39. On a careful consideration of nature and gravity of the allegations made against the applicants and the specific evidence collected in respect of the allegations levelled, elaborate discussion of which would not be apt, as it may adversely affect the interest of either party, the specific facts put forth by the learned senior counsel for the applicants and the reply and other facts and circumstances of the case, in the considered opinion of this Court, the case for granting bail is made out. Therefore, without commenting on the merits of the case, the application for grant of bail to the applicants stands allowed. Needless to say that anything observed hereinbefore shall not be taken to be an expression of opinion in any ancillary or incidental proceeding taken in pursuance to search on 26.06.2020 to 06.2020.

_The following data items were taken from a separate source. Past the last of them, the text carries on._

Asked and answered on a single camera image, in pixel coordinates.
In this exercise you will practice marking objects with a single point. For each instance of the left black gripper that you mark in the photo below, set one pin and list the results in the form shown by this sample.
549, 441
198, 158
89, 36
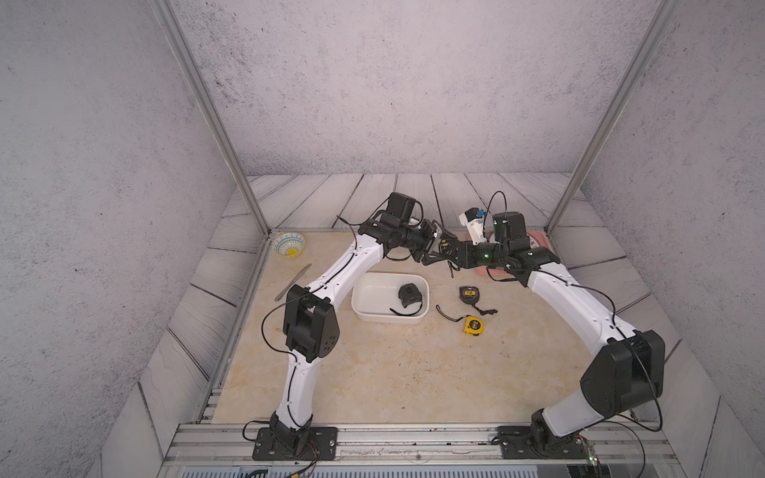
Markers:
430, 234

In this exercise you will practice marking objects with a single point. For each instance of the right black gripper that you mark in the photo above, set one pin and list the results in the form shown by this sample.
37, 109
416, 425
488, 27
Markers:
464, 254

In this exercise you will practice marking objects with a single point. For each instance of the black yellow rubber tape measure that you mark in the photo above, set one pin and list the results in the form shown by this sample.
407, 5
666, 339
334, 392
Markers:
449, 253

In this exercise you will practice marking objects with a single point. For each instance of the round dark grey tape measure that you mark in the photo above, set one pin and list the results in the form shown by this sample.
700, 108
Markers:
470, 296

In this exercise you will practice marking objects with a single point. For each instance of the large black tape measure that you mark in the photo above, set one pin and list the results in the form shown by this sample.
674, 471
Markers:
411, 301

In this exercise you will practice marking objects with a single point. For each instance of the small yellow tape measure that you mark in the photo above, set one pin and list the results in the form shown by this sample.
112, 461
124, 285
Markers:
472, 325

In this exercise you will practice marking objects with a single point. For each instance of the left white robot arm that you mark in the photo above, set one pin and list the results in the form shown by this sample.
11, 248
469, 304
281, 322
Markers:
310, 321

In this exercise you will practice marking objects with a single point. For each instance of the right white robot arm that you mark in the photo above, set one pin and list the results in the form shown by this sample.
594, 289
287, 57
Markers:
628, 364

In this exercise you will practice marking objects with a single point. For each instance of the white plastic storage box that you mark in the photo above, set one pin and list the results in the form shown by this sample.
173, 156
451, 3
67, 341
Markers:
377, 292

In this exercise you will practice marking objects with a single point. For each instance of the pink plastic tray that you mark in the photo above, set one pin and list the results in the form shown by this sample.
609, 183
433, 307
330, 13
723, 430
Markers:
537, 239

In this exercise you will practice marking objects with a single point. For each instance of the metal knife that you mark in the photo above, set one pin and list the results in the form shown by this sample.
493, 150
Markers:
293, 282

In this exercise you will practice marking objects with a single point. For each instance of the small patterned bowl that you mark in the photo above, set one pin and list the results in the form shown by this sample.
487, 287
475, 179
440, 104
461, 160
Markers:
289, 244

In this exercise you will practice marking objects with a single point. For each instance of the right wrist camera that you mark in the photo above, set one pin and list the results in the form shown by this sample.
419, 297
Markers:
473, 220

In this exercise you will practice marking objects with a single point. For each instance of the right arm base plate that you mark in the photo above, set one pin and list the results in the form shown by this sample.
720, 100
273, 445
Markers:
529, 442

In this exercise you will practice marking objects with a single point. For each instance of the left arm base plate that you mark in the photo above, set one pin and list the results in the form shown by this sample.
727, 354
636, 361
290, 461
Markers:
314, 443

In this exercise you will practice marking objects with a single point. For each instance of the front aluminium rail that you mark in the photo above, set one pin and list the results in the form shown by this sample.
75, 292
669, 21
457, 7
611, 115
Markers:
613, 449

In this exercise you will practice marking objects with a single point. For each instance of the right aluminium frame post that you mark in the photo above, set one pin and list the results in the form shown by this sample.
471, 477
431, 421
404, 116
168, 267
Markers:
640, 61

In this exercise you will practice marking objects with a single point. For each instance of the aluminium frame post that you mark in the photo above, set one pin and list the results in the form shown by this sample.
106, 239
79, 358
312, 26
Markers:
184, 56
640, 61

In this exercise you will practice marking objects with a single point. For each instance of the left aluminium frame post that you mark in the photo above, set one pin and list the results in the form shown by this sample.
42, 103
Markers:
184, 56

40. It is directed that the applicants – Jagdish Arora and Ajay Kumar Arora be released from custody on their furnishing a personal bond in the sum of ₹5,00,000/- (Rupees five lacs only) each, with separate sureties of the like sum to the satisfaction of the trial Court, for their appearance before it, as and when required, further subject to the following conditions :

(i) The applicants shall co-operate with the trial and shall not seek unnecessary adjournments on frivolous grounds to protract the trial;

(ii) The applicants shall not directly or indirectly allure or make any inducement, threat or promise to the prosecution witnesses, so as to dissuade them from disclosing truth before the Court.

(iii) The applicants shall not commit any offence or involve themselves in any criminal activity.

(iv) In case of their involvement in any other criminal activity or breach of any other aforesaid conditions, the bail granted in this case may also be cancelled.

(v) The applicants shall submit their passports, if any, before the trial Court and shall not leave India without prior permission of this Court.

41. Let the original records of the case be returned to the respondent in a sealed cover.